Mobile banking is now under the CFPB’s spotlight in order to assure that access to mobile financial services is being applied equally in all sectors of the population. Independent of that action, a House committee has introduced several bills that would limit the CFPB’s powers and add independent oversight. Get caught up.
As the House Financial Services Committee last week introduced legislation to add more transparency and accountability to the Consumer Financial Protection Bureau, the bureau itself began a probe into various issues related to mobile banking and financial management services.
In his prepared remarks at the Mobile Request for Information Field Hearing in New Orleans, CFPD Director Richard Cordray cited the bureau’s need to better understand the needs and challenges consumer face, especially when using new technology.
“We want to know more about how emerging technologies are affecting the opportunities and challenges that consumers are facing,” Cordray said. “The inquiry also specifically addresses how the use of mobile payment products can be used to improve the financial lives of underserved consumers.”
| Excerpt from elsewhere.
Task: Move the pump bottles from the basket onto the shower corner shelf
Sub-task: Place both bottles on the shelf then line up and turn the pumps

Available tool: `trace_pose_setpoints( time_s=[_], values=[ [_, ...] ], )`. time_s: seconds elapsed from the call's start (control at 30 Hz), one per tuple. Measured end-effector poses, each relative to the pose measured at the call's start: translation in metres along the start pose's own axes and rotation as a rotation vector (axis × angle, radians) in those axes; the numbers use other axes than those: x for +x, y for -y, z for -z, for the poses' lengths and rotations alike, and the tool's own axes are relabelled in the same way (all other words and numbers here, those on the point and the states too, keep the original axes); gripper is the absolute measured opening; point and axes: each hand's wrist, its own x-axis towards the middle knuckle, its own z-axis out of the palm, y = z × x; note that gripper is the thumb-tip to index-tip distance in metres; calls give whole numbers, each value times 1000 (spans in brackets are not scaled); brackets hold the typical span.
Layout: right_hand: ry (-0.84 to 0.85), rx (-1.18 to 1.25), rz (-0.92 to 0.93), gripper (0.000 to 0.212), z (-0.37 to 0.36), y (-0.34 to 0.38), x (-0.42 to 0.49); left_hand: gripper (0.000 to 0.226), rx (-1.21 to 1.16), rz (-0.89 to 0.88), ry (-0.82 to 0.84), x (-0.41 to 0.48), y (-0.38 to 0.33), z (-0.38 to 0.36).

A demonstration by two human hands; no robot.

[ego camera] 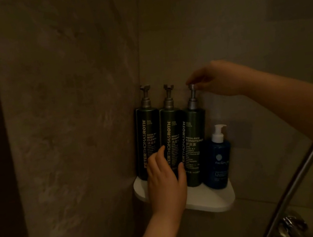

Often people may be underserved through no choice of their own, Cordray noted. For example, they may live in a rural area where no bank branches are located and where alternative financial services may also be in short supply. Moreover, sometimes banks just do not want to establish or maintain branches in particular areas.
“So even if you are a good candidate for a bank account or a loan, if you live in a poorer or more remote neighborhood, it can be hard to access the financial services you need,” Cordray said. “The result is that underserved consumers tend to pay higher rates for services such as payday loans or check cashing.” During a hearing June 12 to discuss the CFPB’s mobile initiative, audience members reportedly turned the discussion to their concern about payday-lending issues.
Increased Engagement
In his remarks, Cordray noted that consumers increasingly are engaged in mobile banking, and he cited a study by the Federal Reserve found that found one-third of cell-phone users and more than half of smartphone owners are using mobile-banking services. Moreover, some 74,000 consumers per day began using mobile banking services last year, he said, citing an independent researcher he didn’t name.
“We need to make sure that the legal and regulatory framework can keep up effectively, so that all consumers can remain protected whether they are opening their wallet or scanning the screen on their smartphone,” Cordray said.
The bureau has identified two areas of consumer opportunity that it wants to understand better, he said. For one, it will explore the ways mobile devices can give access to consumers who do not have easy means to obtain or use current financial products and services. And it wants to learn more about how mobile devices can offer everyone opportunities for real-time money management.
‘Anytime, anyplace’
A recent FDIC study found that the “anytime, anyplace” nature of mobile financial services offers the potential to help more people gain easier access to the banking system and grow their financial capability, Cordray said. Mobile phones are quite prevalent among many of these consumers, who may use these devices in lieu of computers. For example, in households earning less than $25,000 a year, 74 percent of adults have a mobile phone of some type, and 44 percent have a smartphone, he said.
According to a 2013 survey by the Federal Reserve Board, Cordray noted, a quarter of smartphone users had used their phone to track purchases and expenses during the prior year. Moreover, 69 percent of mobile-banking users said they checked their account balance before making a large purchase, and half of them decided not to make the purchase once they became aware of their account balance or credit limit.
“We want to know more about how these services help consumers, and about how they could do so even more effectively,” Cordray said. “Arming consumers with better and more current information about their accounts helps them make wiser use of their funds and avoid costly penalty fees.”
Legislative moves
As Cordray was laying out the CFPB’s plans to examine consumer mobile use for financial services, the chairman of the House Financial Services Committee was citing 14 bills that were introduced that could affect how the bureau operates while creating more jobs for Americans who are underemployed and unemployed.
“What we will do is offer bills that will add more transparency and more accountability to both the Financial Stability Oversight Council and the CFPB,” U.S. Rep. Jeb Hensarling (R-Texas) said in a June 10 prepared statement. “And I would just remind my colleagues, particularly those on the other side of the aisle, regardless of how noble a purpose an agency may have, it does not mean it is not in need of accountability and transparency.”
Hensarling cited the difficulties small businesses are having with bureaucratic red tape, and appeared to push the needs for such entities to create jobs over designing policies for protecting consumers. The CFPB, he said, should not operate under rules separate from others.
“We have heard from many that the CFPB is a unique agency and, regrettably, they are part of a challenge where American small businesses are suffering a death of 1,000 paper cuts,” Hensarling said. “The bills that are presented for the CFPB, almost all are practices that are routine for almost every other federal agency.”
Fund targeted
Included in the legislation are bills that would create an independent inspector general at the bureau, an opt out for consumers on data collection and the elimination of the bureau’s Civil-Penalty Fund, which has collected more than $141 million in fines from wrongdoers.
The fund is used to compensate wronged consumers and, to the extent compensating consumers is not practicable, pay for consumer education and financial literacy programs, Cordray noted last week in his semi-annual address to Congress. The bureau also to date had aided in efforts to refund more than $3.8 billion to consumers who fell victim to various violations of consumer financial-protection laws, he said.